**Work instructions:** Type out all the records once more, exactly.

**Study material:**
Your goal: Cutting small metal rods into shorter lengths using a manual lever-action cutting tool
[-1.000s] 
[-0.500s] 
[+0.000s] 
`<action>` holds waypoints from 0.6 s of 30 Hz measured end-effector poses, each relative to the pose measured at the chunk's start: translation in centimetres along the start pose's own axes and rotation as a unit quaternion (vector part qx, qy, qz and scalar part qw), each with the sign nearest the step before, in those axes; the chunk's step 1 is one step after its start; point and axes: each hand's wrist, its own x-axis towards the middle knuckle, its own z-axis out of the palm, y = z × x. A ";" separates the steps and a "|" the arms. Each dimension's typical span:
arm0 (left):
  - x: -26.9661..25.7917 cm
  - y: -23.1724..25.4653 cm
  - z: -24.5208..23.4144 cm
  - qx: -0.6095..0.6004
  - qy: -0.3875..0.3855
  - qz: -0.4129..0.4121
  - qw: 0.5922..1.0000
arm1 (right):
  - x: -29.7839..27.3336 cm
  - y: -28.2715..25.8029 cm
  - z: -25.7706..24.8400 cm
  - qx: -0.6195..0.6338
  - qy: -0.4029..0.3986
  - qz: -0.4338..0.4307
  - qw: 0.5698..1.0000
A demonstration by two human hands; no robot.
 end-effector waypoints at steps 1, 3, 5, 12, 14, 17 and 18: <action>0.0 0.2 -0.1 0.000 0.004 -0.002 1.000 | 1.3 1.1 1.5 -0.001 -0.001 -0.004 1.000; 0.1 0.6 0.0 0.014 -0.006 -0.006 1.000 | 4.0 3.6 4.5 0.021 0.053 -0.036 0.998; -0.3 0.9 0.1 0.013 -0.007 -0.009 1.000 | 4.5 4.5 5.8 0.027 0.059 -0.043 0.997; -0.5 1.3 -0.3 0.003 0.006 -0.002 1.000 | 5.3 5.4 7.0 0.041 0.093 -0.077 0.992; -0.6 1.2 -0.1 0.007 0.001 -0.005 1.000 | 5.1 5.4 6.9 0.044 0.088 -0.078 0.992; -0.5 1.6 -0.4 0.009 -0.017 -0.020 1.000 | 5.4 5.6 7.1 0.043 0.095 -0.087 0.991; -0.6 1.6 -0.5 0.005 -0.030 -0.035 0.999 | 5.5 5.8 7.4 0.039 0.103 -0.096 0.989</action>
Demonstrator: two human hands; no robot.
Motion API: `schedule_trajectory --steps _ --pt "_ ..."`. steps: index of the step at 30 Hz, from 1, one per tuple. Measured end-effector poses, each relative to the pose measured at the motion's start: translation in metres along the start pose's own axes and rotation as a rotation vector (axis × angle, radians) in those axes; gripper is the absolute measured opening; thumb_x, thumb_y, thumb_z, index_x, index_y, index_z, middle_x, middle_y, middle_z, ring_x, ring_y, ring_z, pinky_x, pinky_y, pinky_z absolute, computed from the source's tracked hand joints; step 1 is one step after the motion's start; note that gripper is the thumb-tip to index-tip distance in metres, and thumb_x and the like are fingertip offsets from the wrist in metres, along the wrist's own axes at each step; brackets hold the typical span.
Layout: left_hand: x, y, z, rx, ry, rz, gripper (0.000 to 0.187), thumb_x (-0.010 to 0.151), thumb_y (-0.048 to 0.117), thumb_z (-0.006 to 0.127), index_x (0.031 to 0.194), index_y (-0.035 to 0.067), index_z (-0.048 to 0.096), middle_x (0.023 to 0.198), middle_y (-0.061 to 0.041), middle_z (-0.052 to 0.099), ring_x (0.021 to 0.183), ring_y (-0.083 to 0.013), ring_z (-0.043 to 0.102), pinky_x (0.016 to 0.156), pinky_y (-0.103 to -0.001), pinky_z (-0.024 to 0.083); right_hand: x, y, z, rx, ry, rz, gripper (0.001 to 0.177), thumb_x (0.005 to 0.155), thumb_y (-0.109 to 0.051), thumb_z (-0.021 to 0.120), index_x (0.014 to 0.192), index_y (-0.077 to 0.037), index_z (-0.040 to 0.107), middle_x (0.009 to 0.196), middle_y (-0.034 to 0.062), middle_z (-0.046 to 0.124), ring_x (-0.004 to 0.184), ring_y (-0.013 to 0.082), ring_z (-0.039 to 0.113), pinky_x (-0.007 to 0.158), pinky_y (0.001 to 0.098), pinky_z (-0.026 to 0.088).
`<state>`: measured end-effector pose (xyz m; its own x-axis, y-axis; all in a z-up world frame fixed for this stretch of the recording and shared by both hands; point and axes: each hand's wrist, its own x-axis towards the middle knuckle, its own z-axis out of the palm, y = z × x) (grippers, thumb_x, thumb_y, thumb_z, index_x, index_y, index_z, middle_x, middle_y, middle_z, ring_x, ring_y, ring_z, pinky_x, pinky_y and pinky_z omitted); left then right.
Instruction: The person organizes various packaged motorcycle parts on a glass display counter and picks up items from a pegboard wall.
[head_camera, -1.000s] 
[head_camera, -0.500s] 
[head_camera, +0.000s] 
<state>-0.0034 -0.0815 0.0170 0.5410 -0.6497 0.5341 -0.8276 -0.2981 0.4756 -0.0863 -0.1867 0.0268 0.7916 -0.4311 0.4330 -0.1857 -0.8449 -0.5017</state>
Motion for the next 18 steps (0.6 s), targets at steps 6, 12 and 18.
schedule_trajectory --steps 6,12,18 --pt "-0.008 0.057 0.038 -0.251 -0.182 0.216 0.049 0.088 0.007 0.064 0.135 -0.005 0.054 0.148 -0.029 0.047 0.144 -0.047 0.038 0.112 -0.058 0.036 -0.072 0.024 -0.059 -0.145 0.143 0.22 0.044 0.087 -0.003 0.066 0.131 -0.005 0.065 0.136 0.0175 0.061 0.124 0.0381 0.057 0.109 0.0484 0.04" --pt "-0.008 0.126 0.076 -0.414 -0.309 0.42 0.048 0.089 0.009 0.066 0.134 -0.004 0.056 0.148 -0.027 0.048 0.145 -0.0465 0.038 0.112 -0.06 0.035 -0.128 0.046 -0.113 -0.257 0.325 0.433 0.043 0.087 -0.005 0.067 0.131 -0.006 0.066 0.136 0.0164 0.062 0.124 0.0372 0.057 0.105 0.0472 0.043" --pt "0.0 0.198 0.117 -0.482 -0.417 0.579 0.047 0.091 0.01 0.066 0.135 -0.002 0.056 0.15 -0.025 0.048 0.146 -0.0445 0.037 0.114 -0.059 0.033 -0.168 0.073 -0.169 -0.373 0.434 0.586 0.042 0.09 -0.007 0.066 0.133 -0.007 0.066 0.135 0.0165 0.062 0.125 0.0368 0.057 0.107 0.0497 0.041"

**Response area:**
Your goal: Cutting small metal rods into shorter lengths using a manual lever-action cutting tool
[-1.000s] 
[-0.500s] 
[+0.000s] 
`<action>` holds waypoints from 0.6 s of 30 Hz measured end-effector poses, each relative to the pose measured at the chunk's start: translation in centimetres along the start pose's own axes and rotation as a unit quaternion (vector part qx, qy, qz and scalar part qw), each with the sign nearest the step before, in those axes; the chunk's step 1 is one step after its start; point and axes: each hand's wrist, its own x-axis towards the middle knuckle, its own z-axis out of the palm, y = z × x. A ";" separates the steps and a "|" the arms. Each dimension's typical span:
arm0 (left):
  - x: -26.9661..25.7917 cm
  - y: -23.1724..25.4653 cm
  - z: -24.5208..23.4144 cm
  - qx: -0.6095..0.6004
  - qy: -0.3875..0.3855
  - qz: -0.4129..0.4121
  - qw: 0.5922..1.0000
arm1 (right):
  - x: -29.7839..27.3336 cm
  - y: -28.2715..25.8029 cm
  - z: -25.7706..24.8400 cm
  - qx: -0.6195..0.6338
  - qy: -0.4029..0.3986
  - qz: -0.4338..0.4307
  - qw: 0.5698..1.0000
A demonstration by two human hands; no robot.
 end-effector waypoints at steps 1, 3, 5, 12, 14, 17 and 18: <action>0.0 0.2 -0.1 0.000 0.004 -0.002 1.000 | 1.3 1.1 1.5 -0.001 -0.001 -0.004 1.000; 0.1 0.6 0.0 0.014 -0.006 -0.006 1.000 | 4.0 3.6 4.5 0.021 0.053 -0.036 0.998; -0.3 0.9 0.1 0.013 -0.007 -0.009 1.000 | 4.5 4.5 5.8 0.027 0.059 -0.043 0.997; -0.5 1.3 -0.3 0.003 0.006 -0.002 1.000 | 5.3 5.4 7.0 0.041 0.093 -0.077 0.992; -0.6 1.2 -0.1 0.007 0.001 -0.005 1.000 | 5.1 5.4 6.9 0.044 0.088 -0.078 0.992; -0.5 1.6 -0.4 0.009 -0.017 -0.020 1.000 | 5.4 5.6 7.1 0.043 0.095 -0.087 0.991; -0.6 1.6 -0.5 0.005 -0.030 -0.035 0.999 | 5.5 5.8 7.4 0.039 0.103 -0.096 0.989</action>
Demonstrator: two human hands; no robot.
Motion API: `schedule_trajectory --steps _ --pt "_ ..."`. steps: index of the step at 30 Hz, from 1, one per tuple. Measured end-effector poses, each relative to the pose measured at the motion's start: translation in metres along the start pose's own axes and rotation as a rotation vector (axis × angle, radians) in those axes; gripper is the absolute measured opening; thumb_x, thumb_y, thumb_z, index_x, index_y, index_z, middle_x, middle_y, middle_z, ring_x, ring_y, ring_z, pinky_x, pinky_y, pinky_z absolute, computed from the source's tracked hand joints; step 1 is one step after the motion's start; note that gripper is the thumb-tip to index-tip distance in metres, and thumb_x and the like are fingertip offsets from the wrist in metres, along the wrist's own axes at each step; brackets hold the typical span.
Layout: left_hand: x, y, z, rx, ry, rz, gripper (0.000 to 0.187), thumb_x (-0.010 to 0.151), thumb_y (-0.048 to 0.117), thumb_z (-0.006 to 0.127), index_x (0.031 to 0.194), index_y (-0.035 to 0.067), index_z (-0.048 to 0.096), middle_x (0.023 to 0.198), middle_y (-0.061 to 0.041), middle_z (-0.052 to 0.099), ring_x (0.021 to 0.183), ring_y (-0.083 to 0.013), ring_z (-0.043 to 0.102), pinky_x (0.016 to 0.156), pinky_y (-0.103 to -0.001), pinky_z (-0.024 to 0.083); right_hand: x, y, z, rx, ry, rz, gripper (0.001 to 0.177), thumb_x (0.005 to 0.155), thumb_y (-0.109 to 0.051), thumb_z (-0.021 to 0.120), index_x (0.014 to 0.192), index_y (-0.077 to 0.037), index_z (-0.040 to 0.107), middle_x (0.009 to 0.196), middle_y (-0.034 to 0.062), middle_z (-0.046 to 0.124), ring_x (-0.004 to 0.184), ring_y (-0.013 to 0.082), ring_z (-0.039 to 0.113), pinky_x (-0.007 to 0.158), pinky_y (0.001 to 0.098), pinky_z (-0.026 to 0.088).
`<state>`: measured end-effector pose (xyz m; its own x-axis, y-axis; all in a z-up world frame fixed for this stretch of the recording and shared by both hands; point and axes: each hand's wrist, its own x-axis towards the middle knuckle, its own z-axis out of the palm, y = z × x) (grippers, thumb_x, thumb_y, thumb_z, index_x, index_y, index_z, middle_x, middle_y, middle_z, ring_x, ring_y, ring_z, pinky_x, pinky_y and pinky_z omitted); left then right.
Instruction: The person organizes various packaged motorcycle parts on a glass display counter and picks up items from a pegboard wall.
[head_camera, -1.000s] 
[head_camera, -0.500s] 
[head_camera, +0.000s] 
<state>-0.0034 -0.0815 0.0170 0.5410 -0.6497 0.5341 -0.8276 -0.2981 0.4756 -0.0863 -0.1867 0.0268 0.7916 -0.4311 0.4330 -0.1857 -0.8449 -0.5017</state>
Motion for the next 18 steps (0.6 s), targets at steps 6, 12 and 18.
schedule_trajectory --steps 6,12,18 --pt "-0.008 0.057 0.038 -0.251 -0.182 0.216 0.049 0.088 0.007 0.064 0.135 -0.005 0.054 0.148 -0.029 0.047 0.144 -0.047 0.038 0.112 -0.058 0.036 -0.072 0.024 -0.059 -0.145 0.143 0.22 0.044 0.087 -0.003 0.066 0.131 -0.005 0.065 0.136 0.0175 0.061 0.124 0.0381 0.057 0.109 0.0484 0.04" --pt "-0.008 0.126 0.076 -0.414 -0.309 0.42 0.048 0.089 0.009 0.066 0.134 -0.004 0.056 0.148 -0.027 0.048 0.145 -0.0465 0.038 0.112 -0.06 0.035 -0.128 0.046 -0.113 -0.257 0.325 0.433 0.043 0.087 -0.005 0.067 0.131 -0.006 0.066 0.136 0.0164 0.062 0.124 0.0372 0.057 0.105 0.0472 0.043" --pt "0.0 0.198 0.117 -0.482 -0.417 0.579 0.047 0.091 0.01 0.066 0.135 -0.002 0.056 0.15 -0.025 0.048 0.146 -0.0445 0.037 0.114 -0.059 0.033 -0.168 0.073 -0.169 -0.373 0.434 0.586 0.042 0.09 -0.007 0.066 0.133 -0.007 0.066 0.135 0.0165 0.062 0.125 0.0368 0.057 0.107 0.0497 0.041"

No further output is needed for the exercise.